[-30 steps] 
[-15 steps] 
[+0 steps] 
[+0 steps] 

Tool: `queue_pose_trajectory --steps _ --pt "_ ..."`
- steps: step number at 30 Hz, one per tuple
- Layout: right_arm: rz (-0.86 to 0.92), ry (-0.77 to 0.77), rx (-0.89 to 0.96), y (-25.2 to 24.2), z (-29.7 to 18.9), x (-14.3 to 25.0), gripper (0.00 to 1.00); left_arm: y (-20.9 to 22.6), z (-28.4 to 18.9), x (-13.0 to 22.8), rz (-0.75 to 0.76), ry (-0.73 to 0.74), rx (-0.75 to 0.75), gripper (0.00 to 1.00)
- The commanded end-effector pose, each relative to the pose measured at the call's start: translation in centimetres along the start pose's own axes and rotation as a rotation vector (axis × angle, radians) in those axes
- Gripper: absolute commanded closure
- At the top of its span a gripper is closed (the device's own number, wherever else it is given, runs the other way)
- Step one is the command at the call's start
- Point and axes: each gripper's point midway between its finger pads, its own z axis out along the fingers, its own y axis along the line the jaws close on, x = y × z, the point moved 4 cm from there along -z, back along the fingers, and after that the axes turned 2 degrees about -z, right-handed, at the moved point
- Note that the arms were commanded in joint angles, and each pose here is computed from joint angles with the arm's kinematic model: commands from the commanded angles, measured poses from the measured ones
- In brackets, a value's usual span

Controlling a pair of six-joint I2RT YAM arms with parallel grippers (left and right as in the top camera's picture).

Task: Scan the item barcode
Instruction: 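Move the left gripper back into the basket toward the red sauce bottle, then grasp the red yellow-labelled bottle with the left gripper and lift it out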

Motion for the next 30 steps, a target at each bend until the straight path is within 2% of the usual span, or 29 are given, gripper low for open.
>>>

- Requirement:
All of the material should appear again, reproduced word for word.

- Written answer:
[-30 steps] 
[-15 steps] 
[+0 steps] 
[+0 steps] 

Tool: `queue_pose_trajectory --steps _ --pt "_ ..."`
- steps: step number at 30 Hz, one per tuple
- Layout: right_arm: rz (-0.86 to 0.92), ry (-0.77 to 0.77), rx (-0.89 to 0.96), y (-25.2 to 24.2), z (-29.7 to 18.9), x (-14.3 to 25.0), gripper (0.00 to 1.00); left_arm: y (-20.9 to 22.6), z (-28.4 to 18.9), x (-13.0 to 22.8), rz (-0.75 to 0.76), ry (-0.73 to 0.74), rx (-0.75 to 0.75), gripper (0.00 to 1.00)
- The commanded end-effector pose, each relative to the pose measured at the call's start: translation in centimetres along the start pose's own axes and rotation as a rotation vector (axis × angle, radians) in those axes
- Gripper: absolute commanded closure
- At the top of its span a gripper is closed (the device's own number, wherever else it is given, runs the other way)
- Step one is the command at the call's start
- Point and axes: each gripper's point midway between its finger pads, its own z axis out along the fingers, its own y axis along the line the jaws close on, x = y × z, the point moved 4 cm from there along -z, back along the fingers, and after that the axes turned 2 degrees about -z, right-handed, at the moved point
- Note that the arms were commanded in joint angles, and each pose here is computed from joint angles with the arm's kinematic model: commands from the commanded angles, measured poses from the measured ones
- In brackets, a value's usual span

Controlling a pair of six-joint I2RT YAM arms with parallel grippers (left and right as in the top camera's picture).

Task: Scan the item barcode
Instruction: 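Move the left gripper back into the basket toward the red sauce bottle, then grasp the red yellow-labelled bottle with the left gripper and lift it out
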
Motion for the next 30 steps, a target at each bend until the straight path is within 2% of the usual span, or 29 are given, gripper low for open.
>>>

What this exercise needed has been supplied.